Mothering a Mentally Ill Child

Oh the joys of motherhood, they light the world with love but for those who bore a mentally ill child, it is a different kind of joy, often a painful joy. The pain stems from the lost potential, the joy comes with the smallest accomplishments of a mentally ill child and always, there is relief when there is a month or two of normalcy.

When I gave birth, I was still considered a teenager, too young to have a baby but too close to my own mother, for her to dissuade or guide me in a wiser direction. How could I have known that my only emotional support, the woman I shared an apartment with, the woman who I loved more than life, my mother, would die only two months after I gave birth to a baby “out of wedlock.”

My daughter’s father was my first and only true love. He was from the other side of the tracks, rich, spoiled, and lived on the golf course in Country Club Oaks. He had been adopted into a glamorous, high society family, when he and his adopted brother were babies. Sadly, societal events constantly kept his parents from parenting and by the age of 17, he was a full blown alcoholic, having access to an empty house full of friends, an open bar and an endless bank account. As much as a young, impressionable girl can love a boy, I did, for years, until I became pregnant and decided, much to my credit, that I did not want to marry a man who drank like a sieve. In 1973 no one knew alcoholism was a disease, it was considered a lack of discipline. My mother was in full agreement that we would raise the baby ourselves and was over the moon, delighted with every baby clothing or furniture purchase.

Two months later, I was being moved back in with my grandparents after the sudden death of my thirty-eight year old mother. I was working 30 miles away in the big city to support my child and by age one, we had moved into a tiny apartment in Houston. My grandparents continued to help on weekends and holidays and by age six, my daughter was such a remarkable child, smart, adorable and kind. She continued to surprise all of us as she grew into a prepubescent young lady, in advanced learning classes and the first few years of elementary and in high school, she excelled in music and was prolific in Cello and sports. Her grades were exceptional and her personality, sweet, quick-witted and charming.

Then it happened. Shortly after her grandfather died, we began to see changes in her disposition. She was only 19. Naturally, we wondered if she was on drugs or was drinking, only to discover that was NOT the case. Her rages became more frequent, her moods shifted like blowing sand and we began to see a violent nature emerge. We did not understand what was happening, so naturally we blamed ourselves as many parents do. There is no handbook on mental illness or the different variances, of its all-consuming shadows. We were simply too country to understand how to deal with such a child.

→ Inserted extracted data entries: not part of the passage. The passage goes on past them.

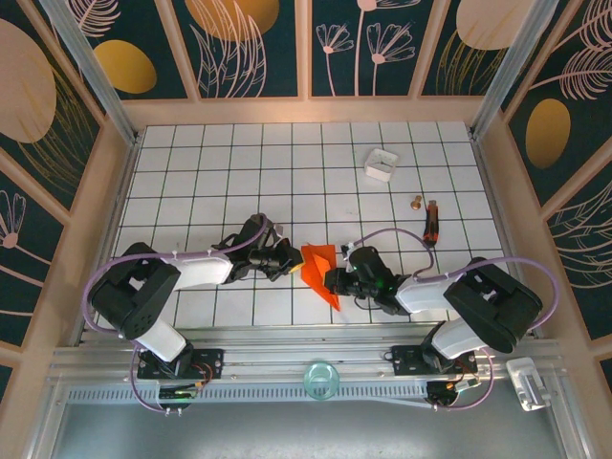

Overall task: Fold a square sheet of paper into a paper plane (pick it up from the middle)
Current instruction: Perform the fourth fold on the wing at the bottom-center of the table.

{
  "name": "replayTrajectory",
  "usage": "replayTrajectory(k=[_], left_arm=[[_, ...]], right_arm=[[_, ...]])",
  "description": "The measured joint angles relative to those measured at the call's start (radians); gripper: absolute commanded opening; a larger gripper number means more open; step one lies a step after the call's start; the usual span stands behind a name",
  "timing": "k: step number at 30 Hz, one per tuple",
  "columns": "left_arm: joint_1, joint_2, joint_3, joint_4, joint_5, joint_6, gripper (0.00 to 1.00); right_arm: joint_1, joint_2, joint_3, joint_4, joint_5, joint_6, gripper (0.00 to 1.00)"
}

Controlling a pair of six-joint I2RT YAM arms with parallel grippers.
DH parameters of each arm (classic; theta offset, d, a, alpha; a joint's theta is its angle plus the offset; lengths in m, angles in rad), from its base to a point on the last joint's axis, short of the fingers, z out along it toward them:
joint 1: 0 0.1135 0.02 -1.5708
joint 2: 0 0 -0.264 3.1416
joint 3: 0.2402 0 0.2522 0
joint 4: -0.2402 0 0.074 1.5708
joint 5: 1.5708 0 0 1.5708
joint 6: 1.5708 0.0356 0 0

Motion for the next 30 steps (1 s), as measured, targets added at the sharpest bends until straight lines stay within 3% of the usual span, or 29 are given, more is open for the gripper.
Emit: replayTrajectory(k=[22,30], left_arm=[[0.002,-0.022,-0.013,-0.010,-0.054,0.019,0.00],[-0.039,-0.001,0.006,0.001,-0.050,0.025,0.00]], right_arm=[[-0.008,0.100,0.007,0.124,-0.078,0.088,0.00],[-0.011,0.140,-0.029,0.245,-0.089,0.159,0.00]])
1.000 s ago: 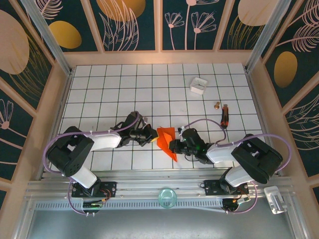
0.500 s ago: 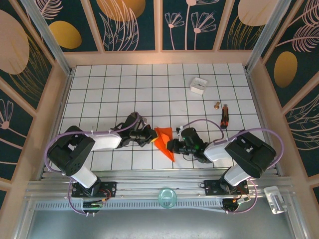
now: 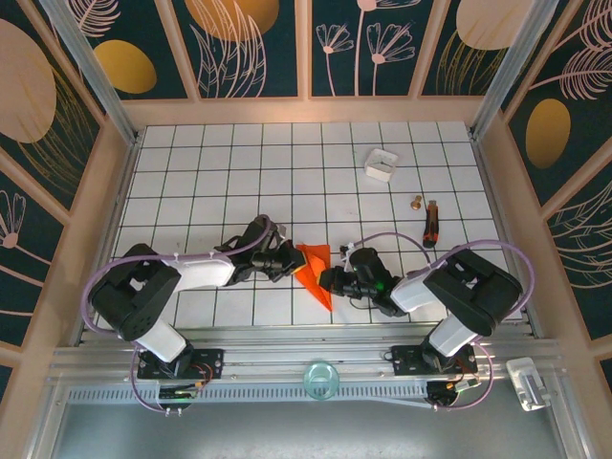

My mother had always been suicidal and was a manic depressive. Other than the obvious genetics involved, her root issues stemmed from her father taking his life at the age of 29. Her mother and father were getting divorced and the threat of never seeing his “precious darling daughter again,” hung over his head daily by my controlling grandmother. A bottle of acid was his poison and my mother was not told of the suicide, her mother thinking that was best, not realizing that the kids at school would taunt her with it by the age of seven.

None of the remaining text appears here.